_Task description_. When you copy from the entries that follow, take only the lines from the one with "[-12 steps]" down to the one with "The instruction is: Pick", keeping both ends and dropping every picture.

[Dataset records]
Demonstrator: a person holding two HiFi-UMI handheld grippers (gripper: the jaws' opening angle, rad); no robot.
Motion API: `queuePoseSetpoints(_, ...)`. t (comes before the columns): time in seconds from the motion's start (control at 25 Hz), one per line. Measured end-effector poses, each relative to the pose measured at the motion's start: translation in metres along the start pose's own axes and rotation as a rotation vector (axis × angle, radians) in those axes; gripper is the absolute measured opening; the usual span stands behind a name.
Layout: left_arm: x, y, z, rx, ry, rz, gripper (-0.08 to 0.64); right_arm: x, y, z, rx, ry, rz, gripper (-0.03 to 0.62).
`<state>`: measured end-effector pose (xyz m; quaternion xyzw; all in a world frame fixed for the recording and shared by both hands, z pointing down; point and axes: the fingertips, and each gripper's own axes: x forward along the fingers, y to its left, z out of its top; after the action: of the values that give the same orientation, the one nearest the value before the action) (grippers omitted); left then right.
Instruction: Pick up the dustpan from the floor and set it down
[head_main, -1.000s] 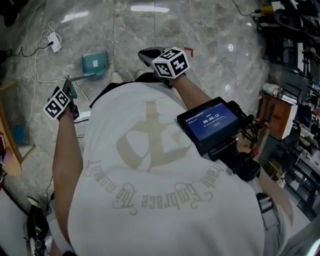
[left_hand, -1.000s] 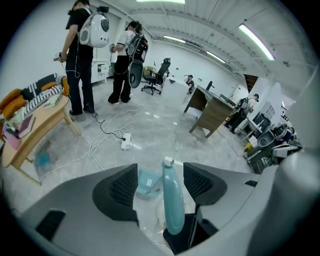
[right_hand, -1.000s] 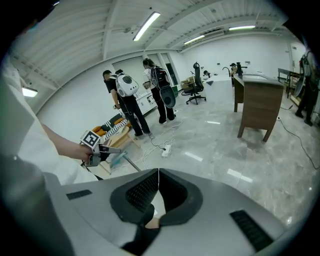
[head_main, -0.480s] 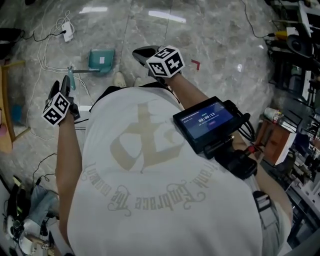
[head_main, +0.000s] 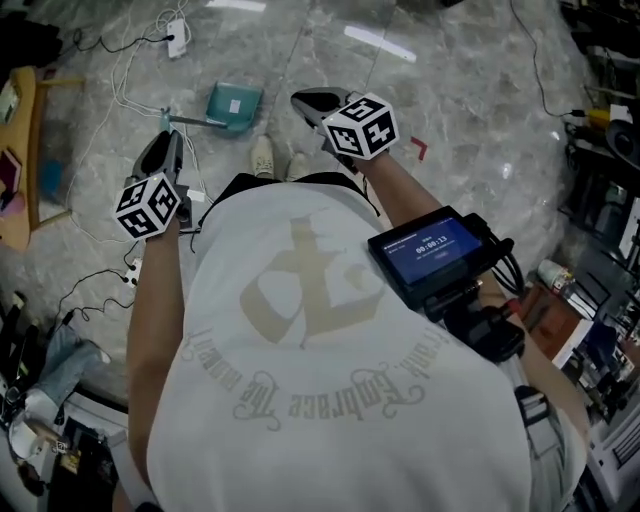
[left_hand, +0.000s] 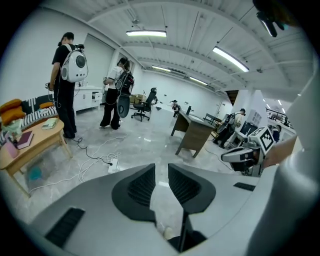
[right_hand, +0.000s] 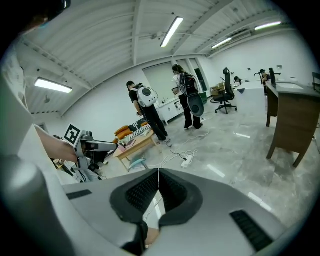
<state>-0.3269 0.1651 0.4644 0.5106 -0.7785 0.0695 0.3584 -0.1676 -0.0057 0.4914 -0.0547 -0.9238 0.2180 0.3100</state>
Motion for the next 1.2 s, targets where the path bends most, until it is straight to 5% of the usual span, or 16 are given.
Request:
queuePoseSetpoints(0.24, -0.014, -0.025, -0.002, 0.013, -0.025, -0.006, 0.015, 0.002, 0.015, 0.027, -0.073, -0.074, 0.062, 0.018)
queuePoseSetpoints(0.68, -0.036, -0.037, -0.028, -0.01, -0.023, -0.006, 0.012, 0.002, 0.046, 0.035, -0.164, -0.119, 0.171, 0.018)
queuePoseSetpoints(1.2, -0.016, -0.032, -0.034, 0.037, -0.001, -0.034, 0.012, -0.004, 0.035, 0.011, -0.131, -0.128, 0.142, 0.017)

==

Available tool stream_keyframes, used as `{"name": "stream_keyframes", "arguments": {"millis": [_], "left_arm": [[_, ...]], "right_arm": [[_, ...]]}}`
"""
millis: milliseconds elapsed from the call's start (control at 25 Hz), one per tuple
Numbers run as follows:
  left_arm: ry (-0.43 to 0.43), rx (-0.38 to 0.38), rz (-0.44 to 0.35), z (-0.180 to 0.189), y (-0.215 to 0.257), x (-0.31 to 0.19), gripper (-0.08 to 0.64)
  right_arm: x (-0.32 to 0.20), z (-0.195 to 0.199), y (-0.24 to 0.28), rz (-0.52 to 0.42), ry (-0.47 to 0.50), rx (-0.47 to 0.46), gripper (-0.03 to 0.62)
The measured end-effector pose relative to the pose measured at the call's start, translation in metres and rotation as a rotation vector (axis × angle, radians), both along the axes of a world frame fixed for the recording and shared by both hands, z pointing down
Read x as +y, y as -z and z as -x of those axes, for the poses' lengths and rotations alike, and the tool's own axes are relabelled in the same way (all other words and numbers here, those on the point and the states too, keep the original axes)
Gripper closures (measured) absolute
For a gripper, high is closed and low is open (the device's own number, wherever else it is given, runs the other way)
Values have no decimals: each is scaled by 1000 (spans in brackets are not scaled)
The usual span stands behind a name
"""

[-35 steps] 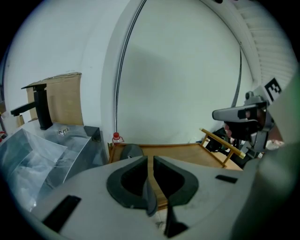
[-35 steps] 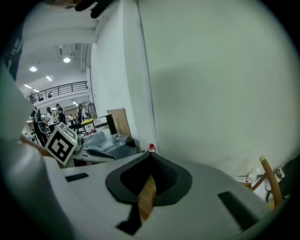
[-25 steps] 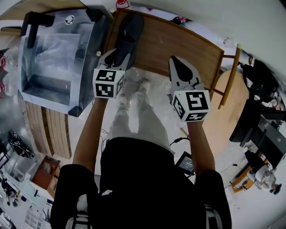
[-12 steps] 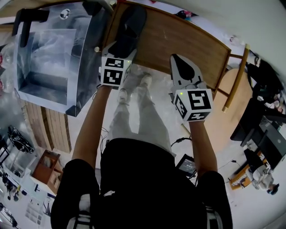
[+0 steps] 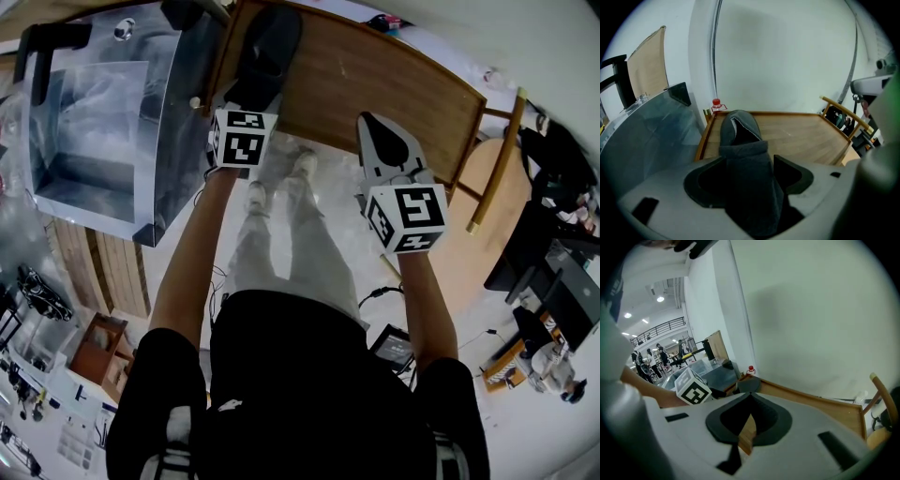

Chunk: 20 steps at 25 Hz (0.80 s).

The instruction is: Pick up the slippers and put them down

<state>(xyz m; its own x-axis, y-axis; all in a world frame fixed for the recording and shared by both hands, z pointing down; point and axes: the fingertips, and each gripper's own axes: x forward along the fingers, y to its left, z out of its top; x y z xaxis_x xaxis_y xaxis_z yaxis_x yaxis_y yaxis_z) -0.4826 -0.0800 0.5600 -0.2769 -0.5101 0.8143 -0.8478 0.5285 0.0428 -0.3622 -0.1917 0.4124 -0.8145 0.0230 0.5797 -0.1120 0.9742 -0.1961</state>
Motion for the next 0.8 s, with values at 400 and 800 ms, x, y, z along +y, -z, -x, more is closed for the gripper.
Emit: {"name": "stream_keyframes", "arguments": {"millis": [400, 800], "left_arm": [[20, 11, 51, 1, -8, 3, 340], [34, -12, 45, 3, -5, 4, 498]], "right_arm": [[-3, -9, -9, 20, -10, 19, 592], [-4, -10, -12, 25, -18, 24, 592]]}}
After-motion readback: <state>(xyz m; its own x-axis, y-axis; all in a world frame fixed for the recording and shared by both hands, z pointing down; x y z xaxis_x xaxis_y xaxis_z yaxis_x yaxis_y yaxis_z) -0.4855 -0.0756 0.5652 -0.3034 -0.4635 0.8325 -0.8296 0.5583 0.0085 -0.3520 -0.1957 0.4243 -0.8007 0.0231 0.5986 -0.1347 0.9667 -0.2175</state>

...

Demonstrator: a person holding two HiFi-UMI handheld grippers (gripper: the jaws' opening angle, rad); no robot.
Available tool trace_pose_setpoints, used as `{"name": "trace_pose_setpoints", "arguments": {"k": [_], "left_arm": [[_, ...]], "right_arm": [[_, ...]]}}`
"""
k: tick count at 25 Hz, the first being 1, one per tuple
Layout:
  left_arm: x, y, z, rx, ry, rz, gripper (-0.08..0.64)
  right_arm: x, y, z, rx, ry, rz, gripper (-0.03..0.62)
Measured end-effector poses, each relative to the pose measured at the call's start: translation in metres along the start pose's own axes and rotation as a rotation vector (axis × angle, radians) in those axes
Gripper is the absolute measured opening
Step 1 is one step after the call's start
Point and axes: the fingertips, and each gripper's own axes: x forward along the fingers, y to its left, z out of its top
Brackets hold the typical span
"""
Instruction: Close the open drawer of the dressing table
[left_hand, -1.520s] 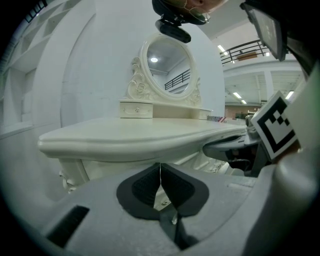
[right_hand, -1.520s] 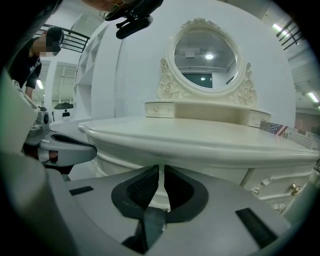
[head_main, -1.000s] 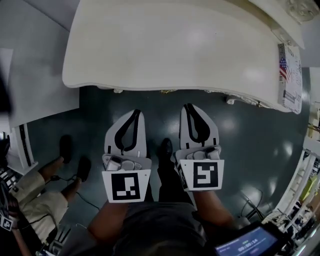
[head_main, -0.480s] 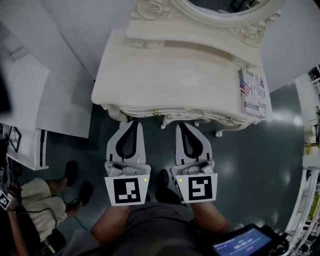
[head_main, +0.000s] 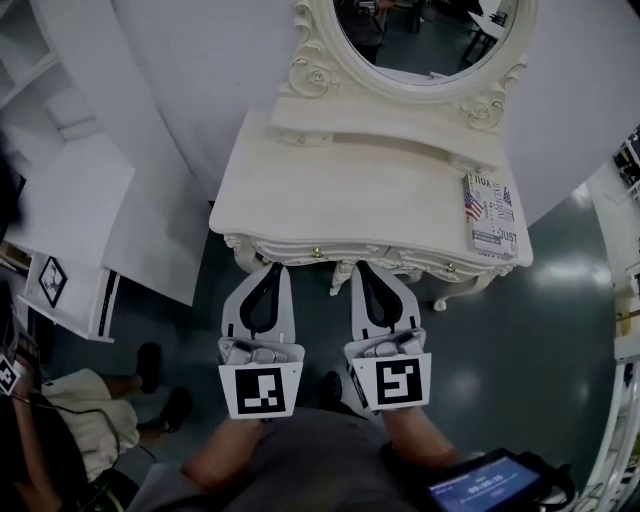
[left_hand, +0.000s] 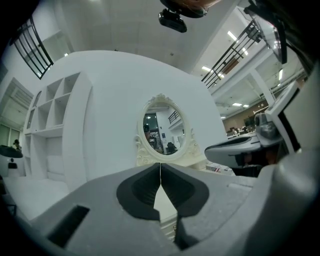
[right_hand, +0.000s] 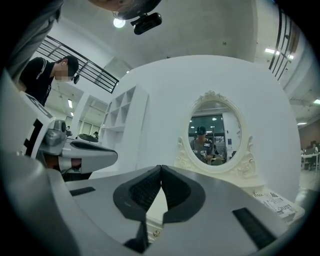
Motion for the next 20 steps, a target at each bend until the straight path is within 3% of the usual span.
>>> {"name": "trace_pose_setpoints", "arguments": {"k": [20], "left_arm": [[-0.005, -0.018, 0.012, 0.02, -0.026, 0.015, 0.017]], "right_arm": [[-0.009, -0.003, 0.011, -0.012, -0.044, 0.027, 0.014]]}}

_Response to this task_.
[-12 steps] 
[+0 steps] 

Chunk: 20 steps at 25 Hz (0.80 s).

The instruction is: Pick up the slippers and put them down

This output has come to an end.